听到动静的王仓和李梅立刻从客厅迎了出来,笑着说道:“桂莲,你来了啊,来就来嘛,带东西干什么?”
李梅上前拉住田桂莲的手,笑眯眯的摇头说道:“没事,你放心,我让老王去买了两只碗,凑合着能当盘子用。”
“唉,上次雷江的事儿闹得我就挺愧疚,我家情况你们都知道,多余的拿不了,但两只盘子没问题。”
田桂莲说着强行将盘子塞进李梅手里,看了眼地上的烟头,故作不经意的说道:“呦,小谦这是赚钱了?以前没见他抽烟,现在突然抽烟,抽的竟然还是一块多钱的梅州牌,上次雷江他爸来我们家,我见他抽的还是三毛八一包的蓝金鹿啊。”
李梅无奈将盘子收下,顺势递给王仓,看了眼王谦尴尬一笑,说道:“这事儿我们不知道,得问小谦,说实话,以前我们也没见小谦抽烟。”
见没从李梅嘴里套出话,田桂莲目光落在王谦身上,笑眯眯的说道:“跟婶子说说,是不是发财了?”
“小财小财。”
王谦打着哈哈赔笑。
“看来是遇到贵人,有人带啊。”
精明的田桂莲顺势抛出传言,说道:“大家都在传你认了李元武李区长做干爹,贵人不会就是他吧?”
“其实这事儿……”
放完盘子的王仓从门口走出来,刚要接话,就被李梅狠狠的瞪了一眼,反应过来的王仓赶忙话锋一转说道:“我和孩子她妈也不知道具体情况,得问小谦。”
“我这不是正问着嘛。”
田桂莲笑呵呵的说道:“我估计这事儿你们也不知道。”
李梅和王仓对视一眼,尴尬一笑。
明白这是个机会的王谦顺着田桂莲的话说道:“这事儿说来话长,若是别人问,我不想说,但是田婶您问,我实话实说,确实有这件事情。”

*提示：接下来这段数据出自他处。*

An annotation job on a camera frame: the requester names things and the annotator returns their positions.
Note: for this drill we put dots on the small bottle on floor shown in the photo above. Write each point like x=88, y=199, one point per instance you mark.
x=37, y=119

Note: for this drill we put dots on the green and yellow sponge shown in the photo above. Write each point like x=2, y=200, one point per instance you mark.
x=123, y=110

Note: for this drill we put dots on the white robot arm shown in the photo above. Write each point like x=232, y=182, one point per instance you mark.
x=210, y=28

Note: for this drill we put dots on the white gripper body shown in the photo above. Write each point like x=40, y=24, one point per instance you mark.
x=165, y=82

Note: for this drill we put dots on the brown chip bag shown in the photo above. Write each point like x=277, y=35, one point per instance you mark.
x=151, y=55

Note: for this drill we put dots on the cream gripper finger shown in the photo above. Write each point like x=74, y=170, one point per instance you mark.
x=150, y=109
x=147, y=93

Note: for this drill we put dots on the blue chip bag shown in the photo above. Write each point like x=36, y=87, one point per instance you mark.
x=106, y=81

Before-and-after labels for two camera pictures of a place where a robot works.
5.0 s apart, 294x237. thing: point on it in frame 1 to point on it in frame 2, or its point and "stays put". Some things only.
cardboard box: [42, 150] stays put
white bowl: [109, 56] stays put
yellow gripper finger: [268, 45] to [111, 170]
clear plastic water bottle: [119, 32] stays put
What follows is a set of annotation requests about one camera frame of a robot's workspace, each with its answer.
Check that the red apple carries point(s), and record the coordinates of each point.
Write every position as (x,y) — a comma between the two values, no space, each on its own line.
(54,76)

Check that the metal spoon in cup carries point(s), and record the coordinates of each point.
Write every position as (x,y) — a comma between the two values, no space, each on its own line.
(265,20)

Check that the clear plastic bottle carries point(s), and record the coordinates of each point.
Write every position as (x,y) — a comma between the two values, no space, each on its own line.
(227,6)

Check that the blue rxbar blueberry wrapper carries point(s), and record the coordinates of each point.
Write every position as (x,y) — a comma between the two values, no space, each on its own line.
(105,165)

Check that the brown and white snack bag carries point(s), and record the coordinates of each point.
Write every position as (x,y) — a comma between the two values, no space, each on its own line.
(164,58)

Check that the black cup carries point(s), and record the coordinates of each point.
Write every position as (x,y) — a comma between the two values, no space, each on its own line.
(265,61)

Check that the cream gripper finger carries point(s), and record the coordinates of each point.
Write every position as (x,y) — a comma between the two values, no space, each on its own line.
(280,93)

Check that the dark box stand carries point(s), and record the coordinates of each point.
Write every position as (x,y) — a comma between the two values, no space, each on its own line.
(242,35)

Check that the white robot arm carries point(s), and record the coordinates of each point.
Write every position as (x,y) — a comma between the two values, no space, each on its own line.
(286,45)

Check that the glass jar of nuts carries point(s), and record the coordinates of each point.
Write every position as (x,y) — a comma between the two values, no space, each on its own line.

他知道,如今已经是最后一天,若是今天搞不到钱,哪怕拖延几天也是好事。
以田桂莲势利眼的性格,一旦知道他是李元武的干儿子,肯定会推掉雷江和柳珊的婚事。
不过王谦很快发现自己小瞧了田桂莲,终究姜还是老的辣。
“我看是这事儿是假的吧?你骗的了别人,骗不了你婶子我。”
田桂莲笑眯眯的瞅着王谦,说道:“小孩子不要撒谎,撒谎可不是好孩子。”
“真是老狐狸。”
王谦心中暗骂一声,表面却不动声色的说道:“田婶,您觉得这种事情我有必要骗您吗?正所谓骗得了一时,骗不了一世,现在大家都知道这件事情,我欺骗大家就是自取其辱。”
说着这话的时候,王谦不卑不亢,非但不像是一个二十岁的年轻人,反倒是像极了四五十岁成熟的中年人,那一份气质绝对不是可以随便模仿的来。
田桂莲盯着王谦看了好一会儿,忽然说道:“我发现你好像和以前不一样了。”
说完,似乎认为自己多想,摆摆手说道:“不过这都不重要,你是不是李区长干儿子,我不在乎,现在柳珊她爸还躺在医院里,明天就要交手术费,今天是我们约定的最后一天期限,我来找你,就想问问你钱凑够了吗?钱要是凑够了,就给我,我好给柳珊她爸交医药费。”